AGIs may value intrinsic rewards more than extrinsic ones
TLDR: Although AI agent paradigms use explicit reward approaches, the psychology of human motivation suggests that humans value internally generated reward as much if not more than external reward. I suggest that AIs that begin to exhibit behaviors that appear to be “internally” rewarded may reflect signs of AGI. But that might require us to create AIs that are no longer pure tools for solving individual tasks, but more wholistic agents that exist in the world.
Introduction
AI research focuses on training artificial agents to be motivated by externally provided or generated rewards. The greater the reward, the less the error and therefore less to be learned. But human behavior is motivated by many different factors with extrinsic rewards (e.g. getting food, money etc) being just one component. Here I argue that AI agents that may develop preferences for internal rewards may be more akin to humans and thus closer to AGI.
Behaviorism is a theory of learning externally rewarded behaviors—not a complete theory of learning and behavior
Behaviorist principles were developed starting in the early 20th century (Watson 1913) but are most associated with Skinner (see Skinner 1953).
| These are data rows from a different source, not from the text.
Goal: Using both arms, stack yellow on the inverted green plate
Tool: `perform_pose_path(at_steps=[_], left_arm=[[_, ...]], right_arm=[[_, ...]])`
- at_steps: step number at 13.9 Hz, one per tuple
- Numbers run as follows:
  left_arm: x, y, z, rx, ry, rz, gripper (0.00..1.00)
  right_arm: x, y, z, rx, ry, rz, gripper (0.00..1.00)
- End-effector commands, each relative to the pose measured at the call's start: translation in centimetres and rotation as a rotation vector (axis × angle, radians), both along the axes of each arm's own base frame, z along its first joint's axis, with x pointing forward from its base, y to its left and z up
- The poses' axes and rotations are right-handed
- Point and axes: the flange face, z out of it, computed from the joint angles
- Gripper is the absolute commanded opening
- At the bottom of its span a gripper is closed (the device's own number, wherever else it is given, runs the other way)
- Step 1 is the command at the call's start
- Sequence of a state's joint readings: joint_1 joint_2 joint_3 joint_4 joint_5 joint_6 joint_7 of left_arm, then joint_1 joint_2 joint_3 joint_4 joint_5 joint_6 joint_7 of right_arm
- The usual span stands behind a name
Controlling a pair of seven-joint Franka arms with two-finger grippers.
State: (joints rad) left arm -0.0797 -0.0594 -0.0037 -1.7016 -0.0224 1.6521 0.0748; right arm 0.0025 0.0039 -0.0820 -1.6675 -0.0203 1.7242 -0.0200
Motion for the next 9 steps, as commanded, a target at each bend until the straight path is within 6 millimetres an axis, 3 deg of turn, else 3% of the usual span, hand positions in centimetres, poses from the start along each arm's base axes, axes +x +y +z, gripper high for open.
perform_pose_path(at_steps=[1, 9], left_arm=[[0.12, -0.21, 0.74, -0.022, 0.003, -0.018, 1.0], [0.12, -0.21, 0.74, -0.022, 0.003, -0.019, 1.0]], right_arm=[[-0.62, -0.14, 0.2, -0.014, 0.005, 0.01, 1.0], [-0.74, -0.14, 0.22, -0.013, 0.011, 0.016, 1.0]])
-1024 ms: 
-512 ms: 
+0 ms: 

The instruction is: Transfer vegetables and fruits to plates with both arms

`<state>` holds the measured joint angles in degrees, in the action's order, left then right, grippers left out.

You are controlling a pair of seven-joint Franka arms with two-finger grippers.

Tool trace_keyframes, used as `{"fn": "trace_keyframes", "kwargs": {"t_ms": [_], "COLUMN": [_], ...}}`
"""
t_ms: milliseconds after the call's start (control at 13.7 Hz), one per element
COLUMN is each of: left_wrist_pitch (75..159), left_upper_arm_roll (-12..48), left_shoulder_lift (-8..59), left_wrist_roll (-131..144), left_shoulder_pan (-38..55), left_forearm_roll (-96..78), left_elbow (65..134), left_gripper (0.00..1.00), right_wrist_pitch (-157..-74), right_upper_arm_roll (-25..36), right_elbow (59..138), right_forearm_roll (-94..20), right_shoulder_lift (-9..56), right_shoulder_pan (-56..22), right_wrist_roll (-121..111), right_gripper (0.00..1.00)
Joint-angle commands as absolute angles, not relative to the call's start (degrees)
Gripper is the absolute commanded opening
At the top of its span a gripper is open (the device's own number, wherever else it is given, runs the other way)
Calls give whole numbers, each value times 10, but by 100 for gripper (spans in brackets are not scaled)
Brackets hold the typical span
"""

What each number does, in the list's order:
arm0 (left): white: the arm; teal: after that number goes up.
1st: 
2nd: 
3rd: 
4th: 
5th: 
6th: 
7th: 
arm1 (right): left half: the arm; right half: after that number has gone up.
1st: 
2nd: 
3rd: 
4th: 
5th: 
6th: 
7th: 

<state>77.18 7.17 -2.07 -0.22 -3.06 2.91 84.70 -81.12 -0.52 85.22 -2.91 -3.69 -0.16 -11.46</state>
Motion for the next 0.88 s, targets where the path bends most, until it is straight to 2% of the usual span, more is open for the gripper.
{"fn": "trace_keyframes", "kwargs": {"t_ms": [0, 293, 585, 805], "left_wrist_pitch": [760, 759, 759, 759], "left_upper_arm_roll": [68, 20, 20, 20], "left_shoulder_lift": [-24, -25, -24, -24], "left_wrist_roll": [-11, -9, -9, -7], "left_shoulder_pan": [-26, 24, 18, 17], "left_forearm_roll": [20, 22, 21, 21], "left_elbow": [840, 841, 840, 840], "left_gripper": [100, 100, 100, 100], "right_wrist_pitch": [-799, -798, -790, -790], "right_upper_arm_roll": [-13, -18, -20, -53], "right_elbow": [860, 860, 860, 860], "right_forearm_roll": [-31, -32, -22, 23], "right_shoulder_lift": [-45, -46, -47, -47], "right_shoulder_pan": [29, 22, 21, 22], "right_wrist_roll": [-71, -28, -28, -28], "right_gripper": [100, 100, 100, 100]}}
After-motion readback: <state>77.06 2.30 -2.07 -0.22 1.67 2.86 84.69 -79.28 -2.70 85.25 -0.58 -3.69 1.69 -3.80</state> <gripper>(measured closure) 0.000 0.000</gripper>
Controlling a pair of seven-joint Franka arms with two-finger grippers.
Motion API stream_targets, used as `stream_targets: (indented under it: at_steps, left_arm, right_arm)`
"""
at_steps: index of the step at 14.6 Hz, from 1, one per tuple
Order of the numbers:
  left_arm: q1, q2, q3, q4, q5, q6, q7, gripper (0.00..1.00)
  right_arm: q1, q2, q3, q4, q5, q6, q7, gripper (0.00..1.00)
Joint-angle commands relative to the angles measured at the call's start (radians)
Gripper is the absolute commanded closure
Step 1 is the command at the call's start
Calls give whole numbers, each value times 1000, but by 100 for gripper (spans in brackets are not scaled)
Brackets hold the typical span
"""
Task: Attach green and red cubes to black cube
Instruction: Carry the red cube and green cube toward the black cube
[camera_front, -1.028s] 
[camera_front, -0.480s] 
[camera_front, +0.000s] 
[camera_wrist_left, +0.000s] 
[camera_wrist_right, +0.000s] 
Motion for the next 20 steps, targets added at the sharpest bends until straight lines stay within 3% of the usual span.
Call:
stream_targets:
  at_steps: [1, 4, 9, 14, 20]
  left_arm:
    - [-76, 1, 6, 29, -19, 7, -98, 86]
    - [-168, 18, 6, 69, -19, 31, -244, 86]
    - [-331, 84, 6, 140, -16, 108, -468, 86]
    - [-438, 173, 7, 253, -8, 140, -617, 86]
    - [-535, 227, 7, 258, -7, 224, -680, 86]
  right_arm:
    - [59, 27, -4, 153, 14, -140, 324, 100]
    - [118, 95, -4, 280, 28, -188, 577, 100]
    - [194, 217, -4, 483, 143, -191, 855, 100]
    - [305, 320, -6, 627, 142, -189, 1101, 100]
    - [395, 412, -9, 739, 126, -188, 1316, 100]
Briefly, behaviorists abandoned previously popular tools for explaining behavior such instincts, drives, needs and the black boxes of psychological states and argued that only variables that could be observed directly and measured quantitatively were useful. A central tenet of the theory is that all behavior can be explained as a function of prior environmental stimuli; the environment makes the animal do it. There was no need for internal or hidden states.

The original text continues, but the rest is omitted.